For those who know me, know that I think of perfectionism as an insidious disease infecting families, the work place and the church place, as well as political life, and anywhere people congregate. I think that “failing in the right direction” is the only sure way for people to grow and to become who they long to be.
Yes, you read that right. I believe in failing, planfully, playfully and purposefully. (Can you see the intended error in the last sentence?) The question about failure is more “what direction will you fail?” It is not about not failing. It is about choosing how you will fail in anticipation of a greater success, a better thing.
Trying to be perfect is doomed before the work has been initiated. And it is the least likely motivation to reach excellence (“You do know that excellence and perfection are quite different things, don’t you?”). And perfectionism is ethically questionable as well — like “cheating in the pursuit of excellence.”

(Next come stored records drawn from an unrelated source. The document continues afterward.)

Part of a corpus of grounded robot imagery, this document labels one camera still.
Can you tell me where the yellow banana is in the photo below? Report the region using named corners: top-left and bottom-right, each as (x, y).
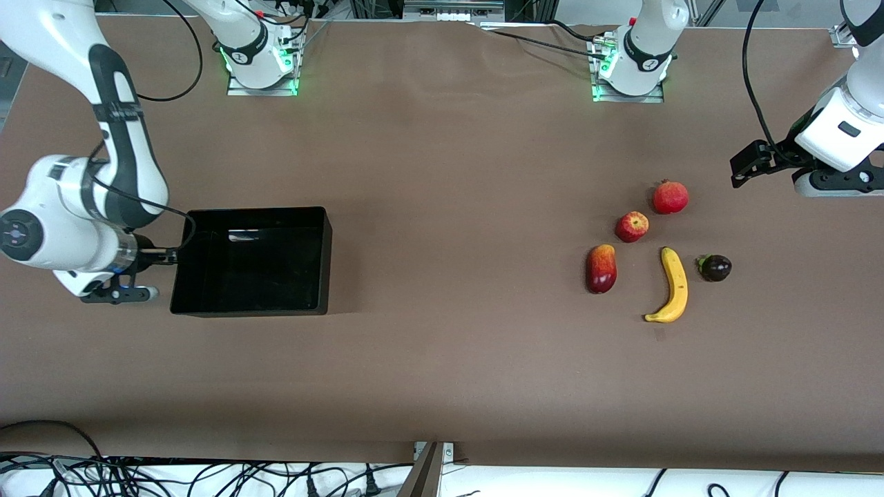
top-left (644, 246), bottom-right (689, 324)

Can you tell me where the dark purple mangosteen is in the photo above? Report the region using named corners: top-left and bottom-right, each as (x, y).
top-left (697, 254), bottom-right (733, 283)

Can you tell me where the red pomegranate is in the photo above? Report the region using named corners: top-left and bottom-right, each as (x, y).
top-left (652, 179), bottom-right (690, 215)

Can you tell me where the black cable across table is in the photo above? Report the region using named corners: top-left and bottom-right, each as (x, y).
top-left (477, 19), bottom-right (612, 55)

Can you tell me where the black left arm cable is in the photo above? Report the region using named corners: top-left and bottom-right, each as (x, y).
top-left (742, 0), bottom-right (795, 149)

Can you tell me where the grey metal bracket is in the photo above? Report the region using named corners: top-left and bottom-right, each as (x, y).
top-left (397, 440), bottom-right (457, 497)

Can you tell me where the tangled black cable bundle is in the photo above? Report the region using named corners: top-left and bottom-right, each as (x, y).
top-left (0, 419), bottom-right (415, 497)

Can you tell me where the red yellow mango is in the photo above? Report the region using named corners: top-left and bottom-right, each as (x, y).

Have I confused you sufficiently? Read from Richard Rohr who says much more and much more clearly than I can.
We grow spiritually much more by doing it wrong than by doing it right. That might just be the central message of how spiritual growth happens; yet nothing in us wants to believe it….
If there is such a thing as human perfection, it seems to emerge precisely from how we handle the imperfection that is everywhere, especially our own. What a clever place for God to hide holiness, so that only the humble and earnest will find it! A “perfect” person ends up being one who can consciously forgive and include imperfection rather than one who thinks he or she is totally above and beyond imperfection.
It becomes sort of obvious once you say it out loud. In fact, I would say that the demand for the perfect is the greatest enemy of the good. Perfection is a mathematical or divine concept, goodness is a beautiful human concept that includes us all.